How do the lines below between the ones holding "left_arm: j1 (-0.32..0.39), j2" and "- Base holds", inclusive, read? Give them again exactly, with no other lines.
═══
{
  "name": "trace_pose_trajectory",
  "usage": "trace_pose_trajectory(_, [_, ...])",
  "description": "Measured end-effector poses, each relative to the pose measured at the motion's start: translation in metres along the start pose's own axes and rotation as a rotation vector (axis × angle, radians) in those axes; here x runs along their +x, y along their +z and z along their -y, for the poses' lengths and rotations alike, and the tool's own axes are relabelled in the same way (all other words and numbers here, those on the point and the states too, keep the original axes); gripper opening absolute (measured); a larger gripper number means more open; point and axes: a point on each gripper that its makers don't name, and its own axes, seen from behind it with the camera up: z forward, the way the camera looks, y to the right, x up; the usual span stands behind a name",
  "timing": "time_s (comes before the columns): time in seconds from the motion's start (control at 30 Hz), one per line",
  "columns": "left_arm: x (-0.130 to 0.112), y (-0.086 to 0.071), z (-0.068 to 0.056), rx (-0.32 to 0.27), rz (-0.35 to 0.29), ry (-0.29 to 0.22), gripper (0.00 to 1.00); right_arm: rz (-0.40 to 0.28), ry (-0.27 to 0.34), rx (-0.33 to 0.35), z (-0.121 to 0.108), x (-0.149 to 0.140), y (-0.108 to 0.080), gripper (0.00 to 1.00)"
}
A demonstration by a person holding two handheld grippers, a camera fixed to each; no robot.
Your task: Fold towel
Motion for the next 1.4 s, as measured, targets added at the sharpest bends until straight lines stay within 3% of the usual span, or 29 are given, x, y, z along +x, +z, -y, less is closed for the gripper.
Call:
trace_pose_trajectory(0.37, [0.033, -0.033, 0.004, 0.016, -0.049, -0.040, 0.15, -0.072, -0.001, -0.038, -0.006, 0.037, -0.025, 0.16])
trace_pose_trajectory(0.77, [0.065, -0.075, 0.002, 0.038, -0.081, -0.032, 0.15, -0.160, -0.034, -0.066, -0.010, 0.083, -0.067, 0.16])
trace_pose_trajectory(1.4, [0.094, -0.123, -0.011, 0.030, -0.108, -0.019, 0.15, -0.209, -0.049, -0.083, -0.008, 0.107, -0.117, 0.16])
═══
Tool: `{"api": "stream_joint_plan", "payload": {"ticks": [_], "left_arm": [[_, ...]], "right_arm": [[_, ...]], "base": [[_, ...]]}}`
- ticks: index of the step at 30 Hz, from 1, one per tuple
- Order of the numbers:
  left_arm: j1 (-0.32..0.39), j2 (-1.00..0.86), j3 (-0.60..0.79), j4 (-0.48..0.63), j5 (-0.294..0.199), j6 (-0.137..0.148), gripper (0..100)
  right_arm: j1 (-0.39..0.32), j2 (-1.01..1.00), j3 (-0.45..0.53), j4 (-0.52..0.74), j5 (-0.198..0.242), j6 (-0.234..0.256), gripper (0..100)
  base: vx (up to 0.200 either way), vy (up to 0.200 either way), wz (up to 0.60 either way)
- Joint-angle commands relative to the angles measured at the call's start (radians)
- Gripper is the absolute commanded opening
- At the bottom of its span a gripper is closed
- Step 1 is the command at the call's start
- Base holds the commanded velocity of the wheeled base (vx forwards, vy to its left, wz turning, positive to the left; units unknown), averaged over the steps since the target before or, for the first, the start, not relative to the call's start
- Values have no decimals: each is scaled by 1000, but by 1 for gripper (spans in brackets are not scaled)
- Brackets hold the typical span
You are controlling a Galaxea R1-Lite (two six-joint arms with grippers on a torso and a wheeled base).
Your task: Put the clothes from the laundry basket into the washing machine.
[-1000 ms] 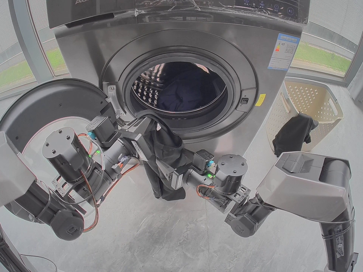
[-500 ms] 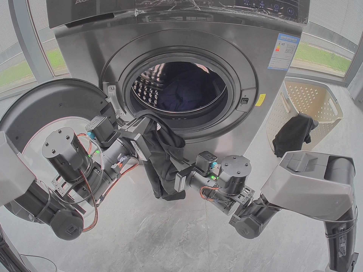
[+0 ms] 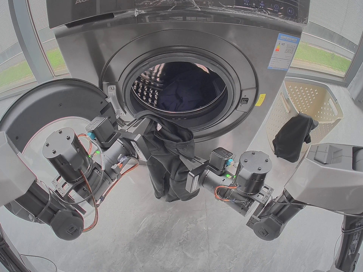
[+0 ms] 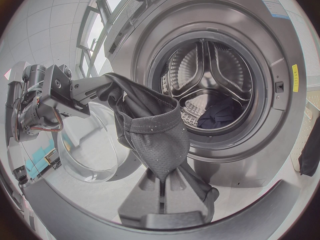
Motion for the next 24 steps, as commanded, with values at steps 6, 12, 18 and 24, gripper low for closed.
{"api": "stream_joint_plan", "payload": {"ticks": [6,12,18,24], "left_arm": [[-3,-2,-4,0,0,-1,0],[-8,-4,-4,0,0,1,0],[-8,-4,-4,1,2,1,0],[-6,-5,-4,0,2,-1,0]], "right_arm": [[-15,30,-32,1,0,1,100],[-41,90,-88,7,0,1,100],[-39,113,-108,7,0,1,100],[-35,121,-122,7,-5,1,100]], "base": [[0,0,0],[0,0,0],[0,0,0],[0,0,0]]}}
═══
* WRITTEN ANSWER
  left_arm: j1 (-0.32..0.39), j2 (-1.00..0.86), j3 (-0.60..0.79), j4 (-0.48..0.63), j5 (-0.294..0.199), j6 (-0.137..0.148), gripper (0..100)
  right_arm: j1 (-0.39..0.32), j2 (-1.01..1.00), j3 (-0.45..0.53), j4 (-0.52..0.74), j5 (-0.198..0.242), j6 (-0.234..0.256), gripper (0..100)
  base: vx (up to 0.200 either way), vy (up to 0.200 either way), wz (up to 0.60 either way)
- Joint-angle commands relative to the angles measured at the call's start (radians)
- Gripper is the absolute commanded opening
- At the bottom of its span a gripper is closed
- Step 1 is the command at the call's start
- Base holds the commanded velocity of the wheeled base (vx forwards, vy to its left, wz turning, positive to the left; units unknown), averaged over the steps since the target before or, for the first, the start, not relative to the call's start

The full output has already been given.